Maatregelen besluiten II, III en IV
4.4.1.Niet in geschil is dat appellant niet aan zijn sollicitatieverplichting heeft voldaan, zoals vastgesteld in de besluiten II, III en IV over de genoemde perioden in 2015. Hij heeft uiteindelijk geen enkele sollicitatie overgelegd. Er hebben een viertal gesprekken plaatsgevonden met de werkcoach op het kantoor in [gemeente] en appellant is gewezen op zijn plichten en meerdere keren in de gelegenheid gesteld om sollicitaties te overleggen. Niet gebleken is van een formeel verzoek voor vrijstelling van de sollicitatieplicht in 2015. Met de rechtbank wordt geoordeeld dat het feit dat appellant in de periode in geding veel aan zijn hoofd had niet maakt dat hij niet hoefde te solliciteren. Evenmin leiden de door appellant genoemde omstandigheden tot verminderde verwijtbaarheid of een dringende reden op grond waarvan het Uwv had moeten afzien van het opleggen van de maatregelen.
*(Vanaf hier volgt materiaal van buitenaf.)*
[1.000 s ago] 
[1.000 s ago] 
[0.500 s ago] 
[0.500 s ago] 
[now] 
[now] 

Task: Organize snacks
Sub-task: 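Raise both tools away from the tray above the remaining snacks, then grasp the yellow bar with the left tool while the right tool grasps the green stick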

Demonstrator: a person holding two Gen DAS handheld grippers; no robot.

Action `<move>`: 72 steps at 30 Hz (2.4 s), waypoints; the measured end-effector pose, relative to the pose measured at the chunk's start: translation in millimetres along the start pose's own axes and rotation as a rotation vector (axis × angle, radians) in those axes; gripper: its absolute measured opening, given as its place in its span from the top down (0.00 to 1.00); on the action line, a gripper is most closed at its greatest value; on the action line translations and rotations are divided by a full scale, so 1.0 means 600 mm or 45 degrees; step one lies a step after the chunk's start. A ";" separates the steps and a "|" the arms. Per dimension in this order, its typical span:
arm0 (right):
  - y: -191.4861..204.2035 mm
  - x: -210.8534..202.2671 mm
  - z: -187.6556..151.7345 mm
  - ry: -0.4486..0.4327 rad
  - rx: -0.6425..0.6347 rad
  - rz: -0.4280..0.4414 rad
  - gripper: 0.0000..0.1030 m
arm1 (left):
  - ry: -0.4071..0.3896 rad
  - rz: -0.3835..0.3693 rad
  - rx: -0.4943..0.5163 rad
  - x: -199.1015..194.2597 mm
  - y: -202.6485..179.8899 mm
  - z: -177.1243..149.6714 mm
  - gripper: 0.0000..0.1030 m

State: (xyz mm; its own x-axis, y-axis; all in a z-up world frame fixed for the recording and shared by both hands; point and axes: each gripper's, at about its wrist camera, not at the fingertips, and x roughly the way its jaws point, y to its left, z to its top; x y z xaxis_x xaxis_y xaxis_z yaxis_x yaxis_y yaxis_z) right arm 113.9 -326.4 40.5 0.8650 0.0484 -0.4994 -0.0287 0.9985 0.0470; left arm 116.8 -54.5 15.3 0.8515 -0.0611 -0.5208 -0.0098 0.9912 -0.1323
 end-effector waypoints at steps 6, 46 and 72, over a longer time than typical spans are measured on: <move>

4.4.2.Aan de hoogte van de maatregel in besluit IV van 100% heeft het Uwv, volgens bestreden besluit 2, artikel 3, vierde lid van de Beleidsregel ten grondslag gelegd. Voorwaarde voor toepassing van deze bepaling is dat eerst toepassing moet zijn gegeven aan artikel 8 van het Maatregelenbesluit, waarbij bij een eerder opgelegde maatregel met 50% is verhoogd. Aan die voorwaarde is niet voldaan. De eerder opgelegde maatregelen wegens het niet solliciteren bedroegen 25%. De opgelegde maatregel van 37,5% in besluit III is door het Uwv bij bestreden besluit 1 verlaagd naar 25%. De hoogte van de maatregel in besluit IV dient op grond van artikel 8, eerste lid, van het Maatregelenbesluit 37,5% te bedragen, omdat appellant door in de periode van 9 oktober tot en met 31 december 2015 niet te solliciteren, binnen twee jaar na de bekendmaking van besluit I opnieuw de sollicitatieverplichting niet is nagekomen.
5. Uit 4.3 tot en met 4.4.1 volgt dat het hoger beroep tegen de aangevallen uitspraak niet slaagt. De aangevallen uitspraak zal, voor zover aangevochten, worden bevestigd. Uit 4.4.2 volgt dat het beroep tegen bestreden besluit 2 – over de hoogte van de maatregel in besluit IV – slaagt. De Raad ziet aanleiding om zelf in de zaak te voorzien en zal bestreden besluit 2 vernietigen, besluit IV herroepen en de hoogte van de maatregel vaststellen op 37,5%.
6. De wettelijke rente over de als gevolg van deze uitspraak na te betalen uitkering moet door het Uwv worden berekend overeenkomstig de uitspraak van 25 januari 2012, ECLI:NL:CRVB:2012:BV1958. 7. Aanleiding bestaat om het Uwv te veroordelen in de proceskosten van appellant. Deze kosten worden begroot op € 1.252,50 in hoger beroep voor verleende rechtsbijstand.